DETROIT – One of the world’s leading scientists is warning of an impending apocalypse. No, not a zombie apocalypse, but rather one involving unstoppable bacteria against whom no antibiotics work. She says she is worried that our future generations will live in a world where antibiotics no longer protect them from disease.

Professor Dame Sally Davies, a scientist and Chief Medical Officer for the United Kingdom, has warned that if we don’t do something soon, our antibiotics will become useless against drug-resistant bacteria. This could lead to 10 million people dying every year from drug-resistant diseases. In the United States, at least two million people are already infected with antibiotic-resistant bacteria. The Centers for Disease Control (CDC) predicts that 23,000 people die every year due to that. Globally, the number is predicted to be more than 700,000 deaths from superbugs. In the next three decades, we will reach that 10 million deaths mark if we don’t do something fast.

“We really are facing, if we don’t take action now, a dreadful post-antibiotic ­apocalypse,” Davies said at a conference in Berlin. “I don’t want to say to my children that I didn’t do my best to protect them and their children.” (1)

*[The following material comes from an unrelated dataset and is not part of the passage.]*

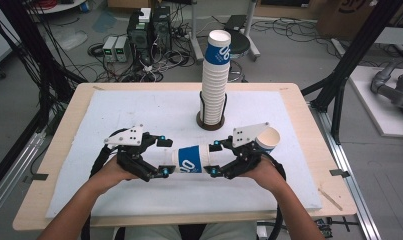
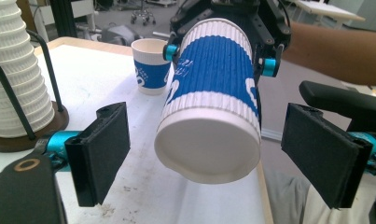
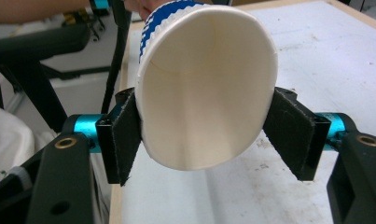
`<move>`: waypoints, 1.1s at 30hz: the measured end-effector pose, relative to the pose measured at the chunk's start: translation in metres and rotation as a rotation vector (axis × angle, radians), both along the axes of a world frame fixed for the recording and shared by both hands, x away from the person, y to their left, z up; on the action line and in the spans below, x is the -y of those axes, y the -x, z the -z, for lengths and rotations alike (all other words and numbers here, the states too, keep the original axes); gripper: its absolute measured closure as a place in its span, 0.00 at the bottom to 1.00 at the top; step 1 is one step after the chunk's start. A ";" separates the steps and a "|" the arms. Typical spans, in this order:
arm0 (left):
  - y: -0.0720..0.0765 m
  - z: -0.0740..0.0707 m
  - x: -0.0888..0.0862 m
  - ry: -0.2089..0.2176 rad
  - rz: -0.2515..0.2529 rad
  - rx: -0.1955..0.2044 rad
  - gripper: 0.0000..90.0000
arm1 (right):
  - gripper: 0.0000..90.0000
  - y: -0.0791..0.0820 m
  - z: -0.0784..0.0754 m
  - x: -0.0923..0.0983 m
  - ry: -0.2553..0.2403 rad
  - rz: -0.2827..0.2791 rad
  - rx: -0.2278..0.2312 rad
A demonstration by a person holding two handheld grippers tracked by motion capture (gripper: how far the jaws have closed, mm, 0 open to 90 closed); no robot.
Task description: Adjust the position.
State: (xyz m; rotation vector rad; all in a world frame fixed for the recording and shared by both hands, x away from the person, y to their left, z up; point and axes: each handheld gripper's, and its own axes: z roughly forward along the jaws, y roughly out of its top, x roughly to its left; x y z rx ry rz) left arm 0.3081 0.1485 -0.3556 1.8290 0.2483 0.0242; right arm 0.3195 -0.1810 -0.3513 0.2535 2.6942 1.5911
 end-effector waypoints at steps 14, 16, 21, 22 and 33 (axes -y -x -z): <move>-0.003 -0.003 0.008 -0.097 0.024 -0.017 0.17 | 0.34 -0.003 -0.025 -0.026 0.233 -0.054 0.068; -0.003 -0.002 0.011 -0.110 0.028 -0.020 0.17 | 0.34 -0.003 -0.027 -0.030 0.254 -0.067 0.081; -0.003 0.001 0.015 -0.140 0.045 -0.029 0.17 | 0.34 -0.002 -0.032 -0.040 0.306 -0.085 0.094; -0.003 0.002 0.016 -0.147 0.047 -0.028 0.18 | 0.34 -0.001 -0.032 -0.042 0.317 -0.089 0.096; -0.004 0.006 0.026 -0.236 0.077 -0.035 0.21 | 0.34 0.001 -0.035 -0.060 0.442 -0.116 0.130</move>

The first step to solving this problem is simply by only using antibiotics when they are absolutely necessary. This isn’t just a piece of information for doctors, however, but for patients, too. Too often, patients demand antibiotics from their doctors when they really don’t need them. Davies says that demanding patients who push doctors to prescribe antibiotics for things like the cold virus is a big part of the problem. Antibiotics don’t even work against viruses, only illnesses caused by bacterial infections. Many patients think that doctors are being mean or cheap when they refuse to prescribe these medications when, in truth, they are simply trying to save them for when they would actually make a difference.